Barabai (KATAKUNCI) – Ketua Tim Penggerak PKK Kabupaten Hulu Sungai Tengah (HST) Deny Era Samsul Rizal, secara resmi menggerakkan seluruh lapisan masyarakat untuk mengadopsi gaya hidup sehat melalui optimalisasi Gerakan Masyarakat Hidup Sehat (GERMAS) dan Perilaku Hidup Bersih dan Sehat (PHBS).
Seruan penting ini disampaikan langsung dalam acara sosialisasi dan advokasi strategis yang diselenggarakan oleh Dinas Kesehatan Kabupaten HST di Gedung PKK setempat pada Senin (4/5/2026).
Kegiatan ini hadir di tengah urgensi peningkatan kualitas sumber daya manusia daerah, mengingat pencegahan penyakit jauh lebih efektif dan efisien dibandingkan pengobatan setelah sakit melanda.
Ny.

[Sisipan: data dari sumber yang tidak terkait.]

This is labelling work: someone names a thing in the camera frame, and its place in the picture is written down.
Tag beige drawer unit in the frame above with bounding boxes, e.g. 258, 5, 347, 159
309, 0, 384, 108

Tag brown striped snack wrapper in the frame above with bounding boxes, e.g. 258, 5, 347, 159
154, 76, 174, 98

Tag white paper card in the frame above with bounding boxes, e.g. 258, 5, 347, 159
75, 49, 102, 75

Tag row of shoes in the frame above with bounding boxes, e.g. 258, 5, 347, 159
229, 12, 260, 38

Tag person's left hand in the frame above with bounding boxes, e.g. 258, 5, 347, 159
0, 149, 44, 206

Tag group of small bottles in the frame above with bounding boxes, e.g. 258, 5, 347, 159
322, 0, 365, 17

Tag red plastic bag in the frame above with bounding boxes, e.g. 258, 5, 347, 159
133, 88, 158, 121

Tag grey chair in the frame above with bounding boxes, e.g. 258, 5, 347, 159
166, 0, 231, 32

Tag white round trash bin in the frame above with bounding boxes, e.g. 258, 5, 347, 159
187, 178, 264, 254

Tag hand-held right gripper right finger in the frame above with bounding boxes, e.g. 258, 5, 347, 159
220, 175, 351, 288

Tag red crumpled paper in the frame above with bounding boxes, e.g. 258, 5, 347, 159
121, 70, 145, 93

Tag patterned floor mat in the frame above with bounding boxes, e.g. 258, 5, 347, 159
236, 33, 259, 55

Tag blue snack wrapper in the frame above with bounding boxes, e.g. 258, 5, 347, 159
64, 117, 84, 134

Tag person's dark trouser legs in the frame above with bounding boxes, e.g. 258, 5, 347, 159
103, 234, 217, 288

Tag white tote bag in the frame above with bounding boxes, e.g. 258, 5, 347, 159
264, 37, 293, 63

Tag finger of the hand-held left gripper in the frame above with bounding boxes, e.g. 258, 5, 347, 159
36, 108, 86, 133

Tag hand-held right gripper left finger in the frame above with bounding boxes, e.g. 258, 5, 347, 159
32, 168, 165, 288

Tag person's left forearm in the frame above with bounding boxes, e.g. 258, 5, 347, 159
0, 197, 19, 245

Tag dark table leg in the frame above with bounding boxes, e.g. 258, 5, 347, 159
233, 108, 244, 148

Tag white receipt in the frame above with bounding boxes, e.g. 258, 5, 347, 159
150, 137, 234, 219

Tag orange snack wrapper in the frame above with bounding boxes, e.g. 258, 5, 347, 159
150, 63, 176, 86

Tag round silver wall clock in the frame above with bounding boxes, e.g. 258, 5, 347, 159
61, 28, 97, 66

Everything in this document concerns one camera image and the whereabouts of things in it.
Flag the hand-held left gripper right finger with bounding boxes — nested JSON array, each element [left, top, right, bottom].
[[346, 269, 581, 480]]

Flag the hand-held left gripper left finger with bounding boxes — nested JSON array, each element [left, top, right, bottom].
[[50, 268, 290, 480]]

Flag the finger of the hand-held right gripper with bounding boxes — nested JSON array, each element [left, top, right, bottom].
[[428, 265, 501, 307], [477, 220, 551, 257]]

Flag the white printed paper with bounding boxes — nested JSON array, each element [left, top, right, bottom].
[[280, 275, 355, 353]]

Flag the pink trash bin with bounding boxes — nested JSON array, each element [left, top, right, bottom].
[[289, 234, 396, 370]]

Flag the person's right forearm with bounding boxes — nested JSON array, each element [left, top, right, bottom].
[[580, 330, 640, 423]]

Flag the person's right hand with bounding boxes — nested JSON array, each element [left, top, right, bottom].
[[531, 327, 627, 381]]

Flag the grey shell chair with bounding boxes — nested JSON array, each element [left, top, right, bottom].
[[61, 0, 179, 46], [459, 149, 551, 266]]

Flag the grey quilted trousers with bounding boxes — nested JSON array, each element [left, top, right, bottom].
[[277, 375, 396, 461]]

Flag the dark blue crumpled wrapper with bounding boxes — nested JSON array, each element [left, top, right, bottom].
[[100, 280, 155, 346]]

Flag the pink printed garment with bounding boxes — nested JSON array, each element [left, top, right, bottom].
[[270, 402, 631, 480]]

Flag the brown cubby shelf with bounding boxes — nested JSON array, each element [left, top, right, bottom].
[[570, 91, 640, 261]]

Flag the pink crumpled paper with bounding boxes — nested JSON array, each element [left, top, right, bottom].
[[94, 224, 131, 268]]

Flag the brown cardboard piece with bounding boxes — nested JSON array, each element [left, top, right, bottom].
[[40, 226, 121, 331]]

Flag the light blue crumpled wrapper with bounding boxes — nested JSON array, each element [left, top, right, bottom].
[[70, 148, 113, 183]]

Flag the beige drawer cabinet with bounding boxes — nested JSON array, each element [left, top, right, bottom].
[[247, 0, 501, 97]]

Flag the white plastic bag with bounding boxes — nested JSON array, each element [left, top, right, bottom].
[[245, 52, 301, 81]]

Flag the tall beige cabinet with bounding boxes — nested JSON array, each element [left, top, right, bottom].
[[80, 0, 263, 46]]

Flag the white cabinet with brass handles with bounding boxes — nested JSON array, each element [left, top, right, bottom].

Deny Era menegaskan bahwa kesehatan bukan sekadar urusan individu semata, melainkan tanggung jawab kolektif yang memerlukan sinergi kuat antara pemerintah, tokoh masyarakat, dan setiap warga negara.
“Kegiatan sosialisasi ini sangat penting untuk meningkatkan kesadaran masyarakat akan pentingnya hidup sehat; melalui GERMAS, kita diajak membudayakan perilaku sehat seperti rutin beraktivitas fisik, mengonsumsi buah dan sayur, serta melakukan pemeriksaan kesehatan secara berkala,” ujarnya membuka wawasan peserta.
Fokus utama gerakan ini adalah mengubah pola pikir masyarakat dari yang sebelumnya bersifat kuratif atau mengobati penyakit, menjadi preventif dengan mencegah timbulnya penyakit sejak dini melalui langkah sederhana sehari-hari.
Penerapan PHBS ditekankan sebagai fondasi utama, mencakup menjaga kebersihan diri, sanitasi lingkungan rumah, hingga pengelolaan sampah yang baik untuk memutus mata rantai penyebaran berbagai wabah penyakit menular.
Dalam momentum tersebut, Ny. Deny Era secara khusus menobatkan para kader PKK sebagai garda terdepan dan agen perubahan yang bertugas menyebarkan virus kebaikan berupa pola hidup sehat hingga ke pelosok desa.
Peran strategis ibu-ibu PKK dinilai krusial karena merekalah yang paling dekat dengan dinamika keluarga, sehingga mampu menanamkan nilai-nilai kesehatan kepada suami, anak, dan tetangga sekitar secara persuasif.
“Peningkatan derajat kesehatan harus dimulai dari diri sendiri, keluarga, hingga lingkungan; ini adalah investasi penting dalam membangun sumber daya manusia yang sehat, kuat, dan produktif,” tegasnya memotivasi ratusan kader yang hadir.
Ia juga menyampaikan apresiasi setinggi-tingginya atas kolaborasi lintas sektor antara Dinas Kesehatan, TP-PKK, dan instansi terkait lainnya yang telah bahu-membahu menyukseskan agenda pembangunan kesehatan daerah.
Sinergi yang terbangun ini diharapkan tidak berhenti pada acara seremonial belaka, melainkan berlanjut menjadi aksi nyata yang konsisten di tengah-tengah kehidupan bermasyarakat sehari-hari.
Melalui gempuran edukasi ini, target besar yang ingin dicapai adalah terciptanya budaya sadar kesehatan di Bumi Murakata, di mana setiap individu memiliki akses dan kemauan untuk hidup lebih berkualitas.
Pada akhirnya, keberhasilan implementasi GERMAS dan PHBS di HST akan bermuara pada penurunan angka kesakitan, peningkatan produktivitas kerja warga, dan terwujudnya masyarakat yang sejahtera lahir batin.